The electronic driver circuitry 16 is connected to shift serially received data across the linear array of drivers that control individual printer elements created along a print bead 14. In one embodiment, print bead 14 can be electronically driven to create 416 individual dots, each dot extending 9.84 thousandths of an inch in the direction along print bead 14. Therefore, the thermal printer of which printhead 10 is a part can create straight lines up to approximately 4.1 inch in length.
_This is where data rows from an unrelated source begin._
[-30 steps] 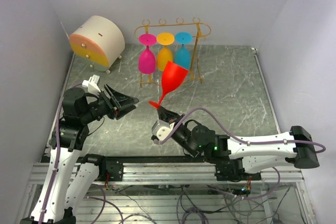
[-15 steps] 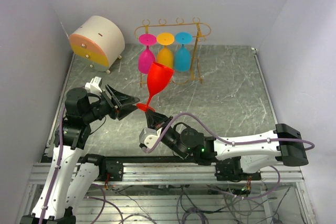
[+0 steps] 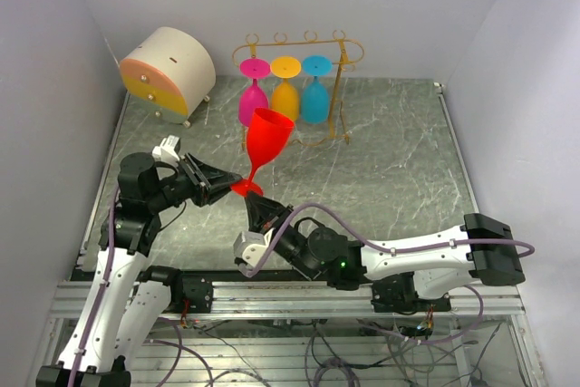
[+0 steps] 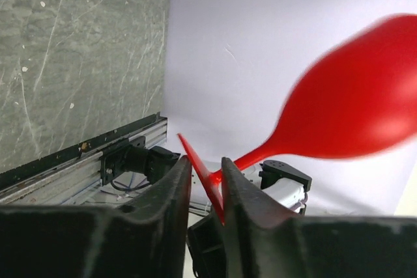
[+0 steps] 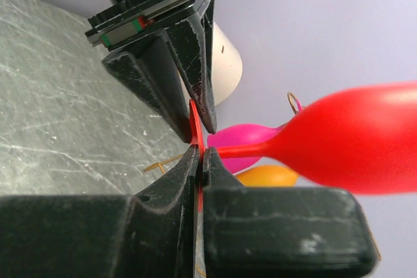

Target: Take the wine glass off the wine glass rack

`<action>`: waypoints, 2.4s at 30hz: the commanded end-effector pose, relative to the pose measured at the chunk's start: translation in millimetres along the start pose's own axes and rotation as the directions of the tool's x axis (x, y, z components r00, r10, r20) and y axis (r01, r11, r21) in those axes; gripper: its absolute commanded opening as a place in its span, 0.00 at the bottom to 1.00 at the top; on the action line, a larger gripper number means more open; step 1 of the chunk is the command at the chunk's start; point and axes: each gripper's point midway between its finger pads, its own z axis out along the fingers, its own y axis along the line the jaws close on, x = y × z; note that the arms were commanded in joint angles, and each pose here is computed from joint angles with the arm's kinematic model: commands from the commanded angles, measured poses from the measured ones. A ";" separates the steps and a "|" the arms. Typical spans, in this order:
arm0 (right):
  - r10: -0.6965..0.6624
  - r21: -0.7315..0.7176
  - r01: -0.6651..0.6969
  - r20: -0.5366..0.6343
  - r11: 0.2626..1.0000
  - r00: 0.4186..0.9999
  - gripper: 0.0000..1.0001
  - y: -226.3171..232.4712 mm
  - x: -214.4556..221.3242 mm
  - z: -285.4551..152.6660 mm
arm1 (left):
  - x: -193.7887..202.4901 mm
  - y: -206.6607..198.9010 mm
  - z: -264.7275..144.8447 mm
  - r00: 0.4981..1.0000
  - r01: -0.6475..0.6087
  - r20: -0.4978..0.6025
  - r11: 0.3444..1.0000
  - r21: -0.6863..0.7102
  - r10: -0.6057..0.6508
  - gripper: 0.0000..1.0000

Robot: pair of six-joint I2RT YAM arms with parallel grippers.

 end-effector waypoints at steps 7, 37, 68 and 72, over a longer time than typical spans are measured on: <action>0.083 0.068 -0.081 -0.022 0.994 0.996 0.04 -19.3 -0.1 -12.8 | 5.3 1.2 0.8 0.999 -0.015 -0.029 0.997 0.070 0.017 0.07; 0.775 0.236 -0.756 -0.371 0.611 0.511 0.46 -146.9 7.3 -83.5 | -24.4 32.6 22.1 0.931 -0.352 0.173 0.915 0.195 0.321 0.07; 0.757 -0.027 -0.949 -0.596 0.315 0.268 0.44 -116.3 59.5 -37.6 | -32.7 22.8 20.9 0.900 -0.418 0.183 0.903 0.105 0.395 0.07; 0.752 -0.033 -0.951 -0.604 0.307 0.264 0.44 -110.4 62.0 -35.7 | -33.5 19.6 20.2 0.898 -0.420 0.187 0.902 0.103 0.397 0.07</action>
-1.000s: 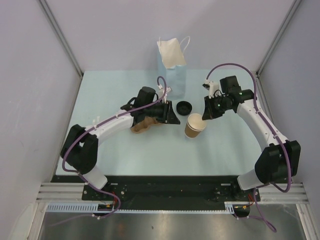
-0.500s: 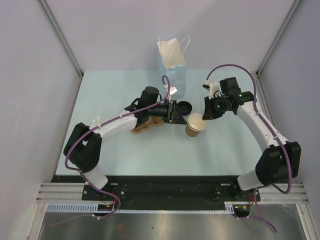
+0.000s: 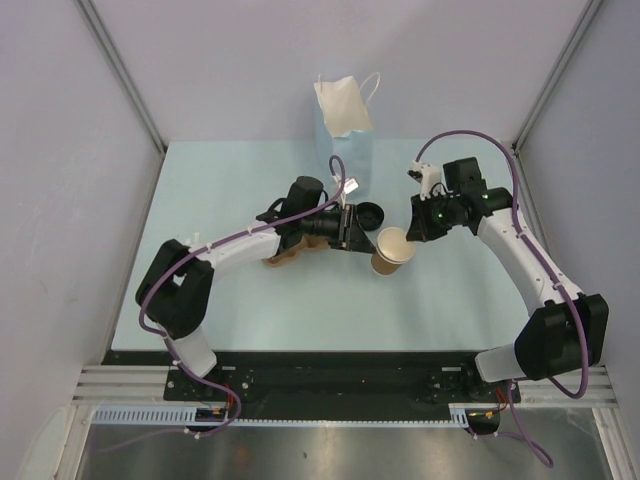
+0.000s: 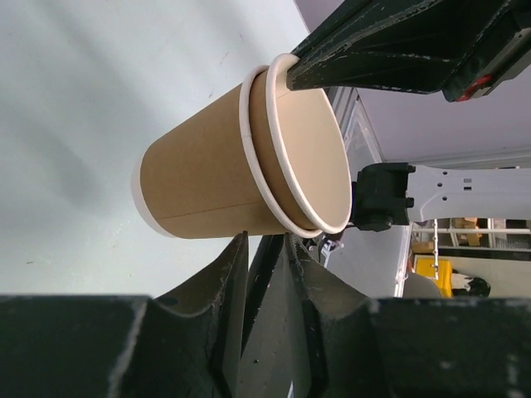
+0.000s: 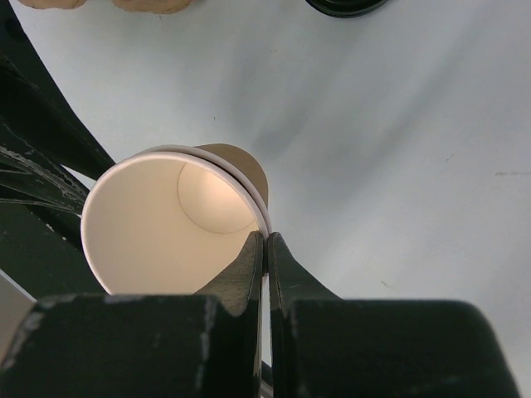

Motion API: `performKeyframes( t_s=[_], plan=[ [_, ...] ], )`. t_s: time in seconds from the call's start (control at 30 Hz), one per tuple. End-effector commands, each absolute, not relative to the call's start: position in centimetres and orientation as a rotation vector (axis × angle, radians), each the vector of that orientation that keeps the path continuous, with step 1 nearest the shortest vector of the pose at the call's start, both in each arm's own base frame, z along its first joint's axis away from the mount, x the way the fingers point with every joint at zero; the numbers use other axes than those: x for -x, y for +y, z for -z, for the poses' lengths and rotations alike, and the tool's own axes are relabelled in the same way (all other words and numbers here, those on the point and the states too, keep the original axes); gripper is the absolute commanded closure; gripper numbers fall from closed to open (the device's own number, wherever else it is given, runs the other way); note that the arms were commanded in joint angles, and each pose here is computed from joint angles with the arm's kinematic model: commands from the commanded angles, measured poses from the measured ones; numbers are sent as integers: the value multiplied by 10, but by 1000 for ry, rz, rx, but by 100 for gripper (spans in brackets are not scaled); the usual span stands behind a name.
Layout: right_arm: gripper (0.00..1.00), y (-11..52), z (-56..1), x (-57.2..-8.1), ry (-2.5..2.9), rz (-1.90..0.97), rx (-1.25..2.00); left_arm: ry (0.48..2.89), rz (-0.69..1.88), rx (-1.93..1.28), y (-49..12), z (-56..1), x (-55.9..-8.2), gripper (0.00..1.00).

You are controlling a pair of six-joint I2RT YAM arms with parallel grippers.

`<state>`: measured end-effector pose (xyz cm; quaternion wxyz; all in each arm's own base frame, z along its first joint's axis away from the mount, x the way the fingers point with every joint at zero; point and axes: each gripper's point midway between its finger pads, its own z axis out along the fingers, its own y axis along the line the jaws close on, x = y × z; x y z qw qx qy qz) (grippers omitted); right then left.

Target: Pack the takeout coffee

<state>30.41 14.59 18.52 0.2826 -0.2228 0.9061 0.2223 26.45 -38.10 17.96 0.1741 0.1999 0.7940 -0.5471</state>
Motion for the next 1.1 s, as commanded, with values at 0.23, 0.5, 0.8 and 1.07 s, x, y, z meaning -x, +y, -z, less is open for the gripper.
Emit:
performKeyframes(
  t_s=[0.23, 0.5, 0.8, 1.07],
  plan=[
    [100, 140, -193, -306, 2377, -579, 585, 2107, 1648, -640, -391, -216, -263, 72],
    [100, 143, -196, -305, 2366, -614, 576, 2134, 1642, -620, -393, -210, -267, 73],
    [100, 142, -197, -303, 2368, -615, 576, 2138, 1659, -615, -397, -209, -270, 73],
    [100, 147, -202, -299, 2350, -653, 580, 2163, 1663, -594, -399, -202, -273, 74]
  ],
)
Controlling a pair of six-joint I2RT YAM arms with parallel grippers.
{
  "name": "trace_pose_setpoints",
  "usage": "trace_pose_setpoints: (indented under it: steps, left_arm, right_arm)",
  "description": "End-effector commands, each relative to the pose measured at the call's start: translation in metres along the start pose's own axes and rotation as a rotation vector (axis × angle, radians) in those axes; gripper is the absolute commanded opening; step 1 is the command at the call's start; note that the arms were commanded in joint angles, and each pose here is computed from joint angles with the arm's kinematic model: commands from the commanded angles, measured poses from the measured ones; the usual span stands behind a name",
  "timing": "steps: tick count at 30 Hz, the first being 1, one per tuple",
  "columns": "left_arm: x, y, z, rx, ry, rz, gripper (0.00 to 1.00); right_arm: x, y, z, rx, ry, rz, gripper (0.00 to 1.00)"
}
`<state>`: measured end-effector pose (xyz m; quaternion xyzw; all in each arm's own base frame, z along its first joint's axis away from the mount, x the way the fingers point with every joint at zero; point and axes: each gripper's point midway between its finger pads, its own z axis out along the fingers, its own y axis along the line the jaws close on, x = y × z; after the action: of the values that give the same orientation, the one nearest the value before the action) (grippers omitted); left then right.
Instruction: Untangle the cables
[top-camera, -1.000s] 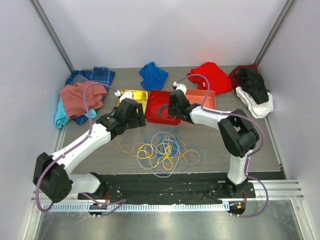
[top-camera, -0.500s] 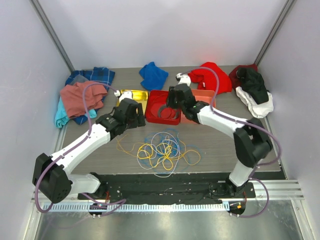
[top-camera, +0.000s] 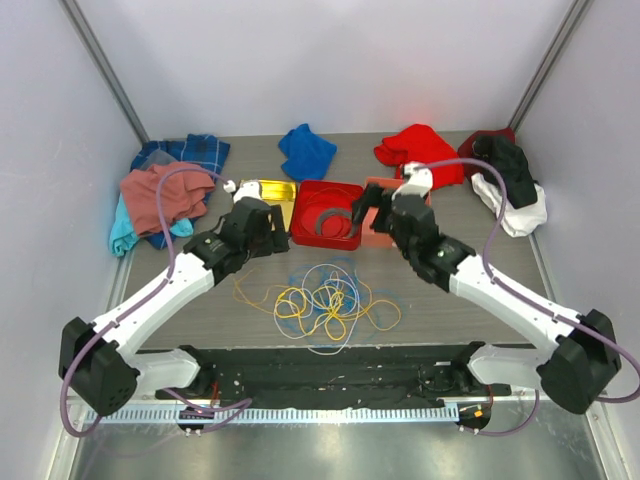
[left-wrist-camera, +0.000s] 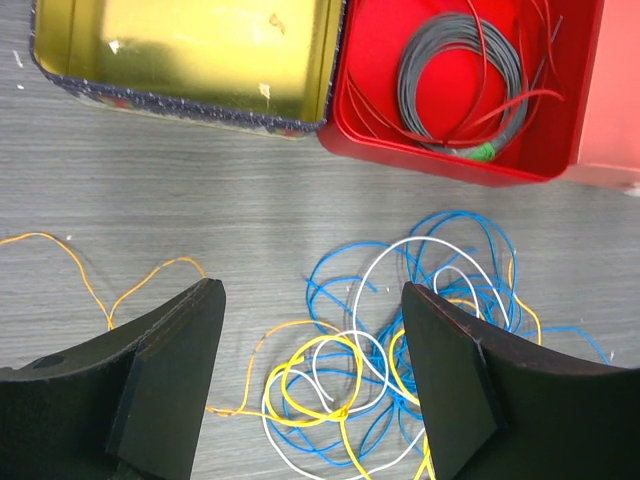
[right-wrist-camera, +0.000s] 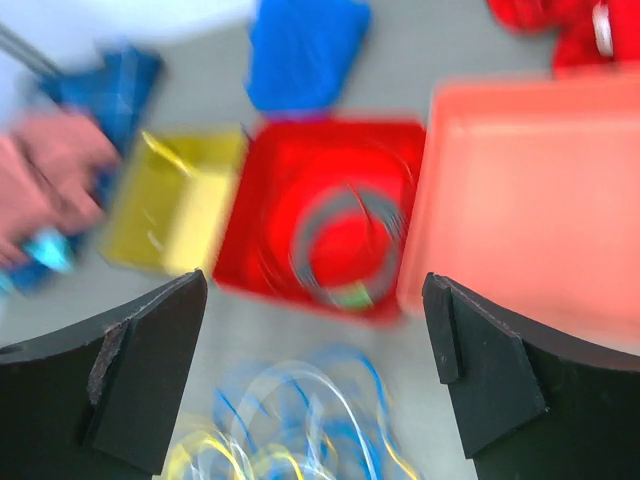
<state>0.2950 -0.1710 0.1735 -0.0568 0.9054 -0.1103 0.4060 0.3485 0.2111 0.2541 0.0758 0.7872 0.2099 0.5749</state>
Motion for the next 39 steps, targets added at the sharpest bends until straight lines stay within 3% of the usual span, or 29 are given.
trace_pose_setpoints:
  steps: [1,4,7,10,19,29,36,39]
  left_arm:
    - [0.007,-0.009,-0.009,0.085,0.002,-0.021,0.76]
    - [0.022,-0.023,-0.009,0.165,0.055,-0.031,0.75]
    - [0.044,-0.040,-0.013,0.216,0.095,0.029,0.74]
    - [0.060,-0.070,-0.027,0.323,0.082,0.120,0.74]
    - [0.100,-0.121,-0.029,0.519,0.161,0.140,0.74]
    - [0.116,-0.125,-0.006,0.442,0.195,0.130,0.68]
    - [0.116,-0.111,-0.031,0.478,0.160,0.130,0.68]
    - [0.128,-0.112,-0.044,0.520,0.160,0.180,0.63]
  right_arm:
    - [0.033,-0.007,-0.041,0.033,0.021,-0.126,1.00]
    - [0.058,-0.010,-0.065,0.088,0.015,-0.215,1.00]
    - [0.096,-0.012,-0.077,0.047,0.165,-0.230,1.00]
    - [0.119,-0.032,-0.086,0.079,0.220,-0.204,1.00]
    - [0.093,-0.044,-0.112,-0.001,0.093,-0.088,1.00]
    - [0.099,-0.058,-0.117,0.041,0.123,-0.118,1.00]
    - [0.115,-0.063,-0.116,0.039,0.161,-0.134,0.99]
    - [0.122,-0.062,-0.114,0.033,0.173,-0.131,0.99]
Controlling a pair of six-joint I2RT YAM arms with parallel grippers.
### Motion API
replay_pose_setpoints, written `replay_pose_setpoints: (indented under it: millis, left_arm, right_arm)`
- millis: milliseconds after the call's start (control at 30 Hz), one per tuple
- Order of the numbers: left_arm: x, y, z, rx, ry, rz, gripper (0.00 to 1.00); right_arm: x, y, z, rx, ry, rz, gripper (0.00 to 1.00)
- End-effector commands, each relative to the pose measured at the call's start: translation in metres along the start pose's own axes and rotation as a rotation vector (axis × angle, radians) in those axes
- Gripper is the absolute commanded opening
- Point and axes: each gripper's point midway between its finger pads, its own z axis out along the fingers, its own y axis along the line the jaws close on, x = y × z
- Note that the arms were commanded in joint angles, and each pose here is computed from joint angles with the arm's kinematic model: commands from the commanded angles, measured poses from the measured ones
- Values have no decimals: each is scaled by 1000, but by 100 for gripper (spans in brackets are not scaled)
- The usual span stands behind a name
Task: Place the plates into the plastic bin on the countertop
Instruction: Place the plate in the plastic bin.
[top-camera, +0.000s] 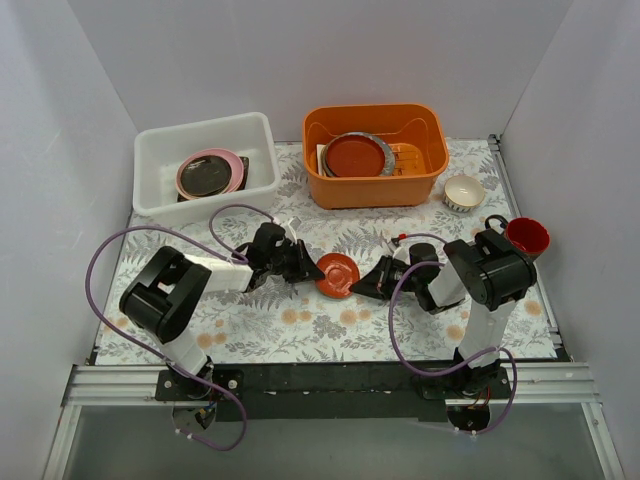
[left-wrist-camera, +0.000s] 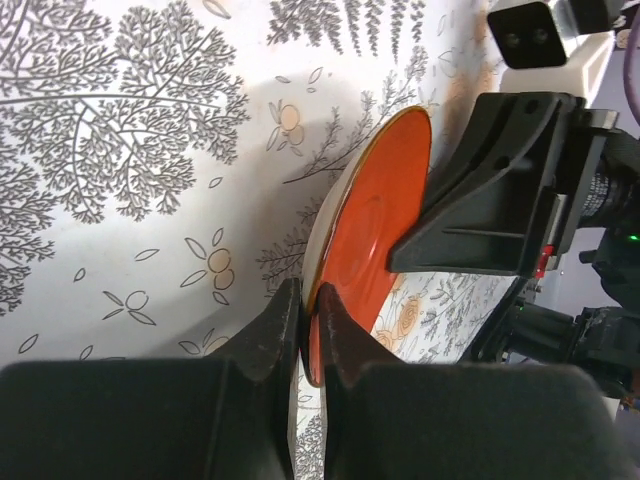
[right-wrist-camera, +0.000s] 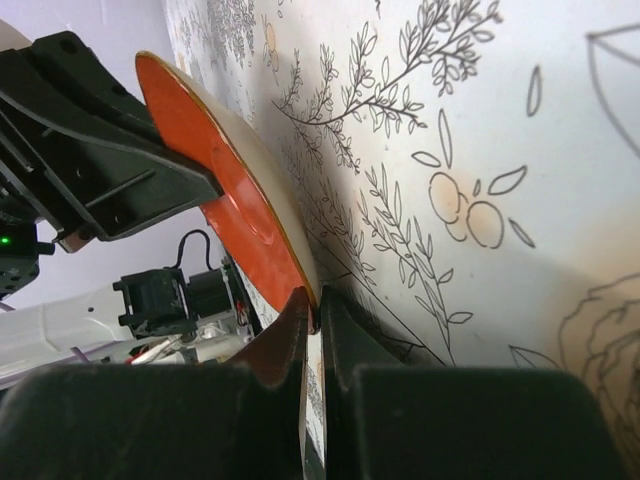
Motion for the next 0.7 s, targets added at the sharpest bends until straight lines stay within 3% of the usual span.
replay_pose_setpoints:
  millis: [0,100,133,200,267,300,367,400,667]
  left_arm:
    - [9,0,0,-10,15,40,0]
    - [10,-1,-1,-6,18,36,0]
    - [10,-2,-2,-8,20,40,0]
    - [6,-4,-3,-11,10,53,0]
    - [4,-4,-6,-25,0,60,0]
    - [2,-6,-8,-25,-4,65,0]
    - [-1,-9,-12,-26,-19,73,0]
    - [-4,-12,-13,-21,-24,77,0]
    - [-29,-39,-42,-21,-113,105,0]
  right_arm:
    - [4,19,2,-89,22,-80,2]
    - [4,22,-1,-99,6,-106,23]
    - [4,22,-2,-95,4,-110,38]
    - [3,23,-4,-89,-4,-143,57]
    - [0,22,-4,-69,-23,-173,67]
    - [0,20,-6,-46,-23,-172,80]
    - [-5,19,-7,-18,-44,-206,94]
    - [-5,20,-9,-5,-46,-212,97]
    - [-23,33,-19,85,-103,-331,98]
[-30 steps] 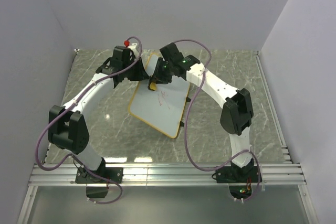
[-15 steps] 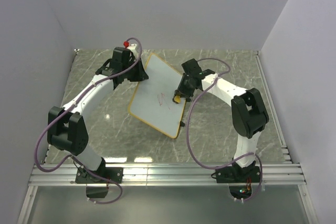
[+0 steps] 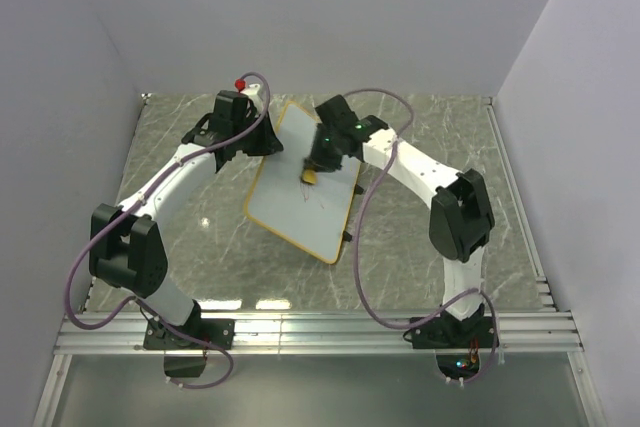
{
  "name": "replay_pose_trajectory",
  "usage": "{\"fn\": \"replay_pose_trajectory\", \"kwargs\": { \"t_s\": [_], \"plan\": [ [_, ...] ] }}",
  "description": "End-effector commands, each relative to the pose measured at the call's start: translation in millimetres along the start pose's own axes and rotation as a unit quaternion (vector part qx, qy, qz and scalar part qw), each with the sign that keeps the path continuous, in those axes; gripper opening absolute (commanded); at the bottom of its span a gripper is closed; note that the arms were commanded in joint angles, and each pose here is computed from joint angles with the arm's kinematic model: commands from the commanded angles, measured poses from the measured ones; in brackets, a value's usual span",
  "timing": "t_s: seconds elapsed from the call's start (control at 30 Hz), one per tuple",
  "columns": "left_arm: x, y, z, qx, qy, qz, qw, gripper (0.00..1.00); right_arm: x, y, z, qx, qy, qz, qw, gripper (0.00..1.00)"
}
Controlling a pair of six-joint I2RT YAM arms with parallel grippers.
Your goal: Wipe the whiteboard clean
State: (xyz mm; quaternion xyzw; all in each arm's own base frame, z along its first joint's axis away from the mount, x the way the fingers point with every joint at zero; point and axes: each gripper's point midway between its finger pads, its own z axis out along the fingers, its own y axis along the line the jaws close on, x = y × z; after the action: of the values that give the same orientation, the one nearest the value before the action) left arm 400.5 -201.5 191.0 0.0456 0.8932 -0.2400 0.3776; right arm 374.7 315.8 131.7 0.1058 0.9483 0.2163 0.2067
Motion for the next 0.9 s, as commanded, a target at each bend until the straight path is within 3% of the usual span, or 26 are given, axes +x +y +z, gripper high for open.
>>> {"fn": "replay_pose_trajectory", "kwargs": {
  "t_s": [0.0,0.07,0.23,0.4,0.63,0.77,0.87],
  "plan": [
    [112,-6,5,0.006,0.181,0.045,0.982,0.0,35,111,-28,-0.159,0.027,-0.058,0.985,0.0],
    [113,-5,5,0.005,0.181,0.044,0.982,0.0,46,129,-36,-0.178,0.031,-0.073,0.981,0.0],
    [115,-4,4,0.003,0.182,0.043,0.982,0.0,56,115,-19,-0.147,0.042,-0.077,0.985,0.0],
    [115,-3,1,0.002,0.177,0.043,0.983,0.0,45,56,6,-0.09,0.033,-0.027,0.995,0.0],
    [113,-4,-2,0.003,0.171,0.045,0.984,0.0,44,-80,34,0.048,0.021,0.052,0.997,0.0],
    [112,-4,-2,0.003,0.169,0.045,0.985,0.0,54,-110,35,0.085,0.025,0.051,0.995,0.0],
    [112,-4,-1,0.004,0.17,0.045,0.984,0.0,56,-99,32,0.065,0.033,0.05,0.996,0.0]
  ]
}}
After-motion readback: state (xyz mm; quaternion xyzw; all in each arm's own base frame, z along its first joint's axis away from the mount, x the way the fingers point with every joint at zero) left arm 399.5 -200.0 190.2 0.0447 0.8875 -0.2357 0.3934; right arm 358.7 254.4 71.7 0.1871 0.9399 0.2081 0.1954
After the data have been serially loaded into the individual print element drivers through electrical connector 30, the circuitry receives a strobe pulse which causes the individual print elements to heat or not to heat, depending upon whether a 1 or a 0 has been loaded into the corresponding driver.

Print bead 14 creates transverse lines on the temperature-sensitive media as the media passes, in intimate contact with print bead 14, from right to left over printhead 10. The printing medium is incrementally driven by a stepper motor, the increments being substantially equal to the width of the line created by print bead 14. This allows solid characters to be created by printhead 10.

FIG. 3 is a closeup plan view of the vicinity of print bead 14 of thermal printhead 10. Print bead 14 is a continuous linear bump that rises above the general level of upper surface 22 of printhead 10 (see FIG. 1). Print bead 14 is defined by the deposition of a thin, linear strip of resistive material which heats when it receives electrical current. The structure of print bead 14 will be shown in greater detail subsequently. Returning to FIG. 3, print bead 14 lies over and comes into contact with one or more first conductive leads 40 and one or more second conductive leads 42. First and second conductive leads 40 and 42 are uniformly interdigitated under print bead 14 with a center-to-center spacing of approximately 4.92 mils, the width of the conductive leads 40 and 42 themselves being substantially smaller than the center-to-center spacing. First conductive leads 40, which can serve as anode leads, are held at a predetermined supply voltage through their connection to conductor 44, upon which supply voltage is imposed. Second conductive leads 42 can be grounded or not through the electronic driver circuitry 16 (in FIG. 1). If a particular second conductive lead, which may be a cathode lead, is grounded, a conductive path is completed between the grounded second conductive lead 42 and the two adjacent first conductive leads 40, permitting the passage of electric current between them through print bead 14. The resulting conducted current causes the local portion of print bead 14 surrounding the grounded second conductive lead 42 to heat, thereby creating a small rectangular dot whose transverse extent equals the center-to-center separation between first conductive leads 40. If, on the other hand, a second conductive lead 42 is not grounded, the local area surrounding the second conductive lead 42 will not heat and a black dot will not be created thereby.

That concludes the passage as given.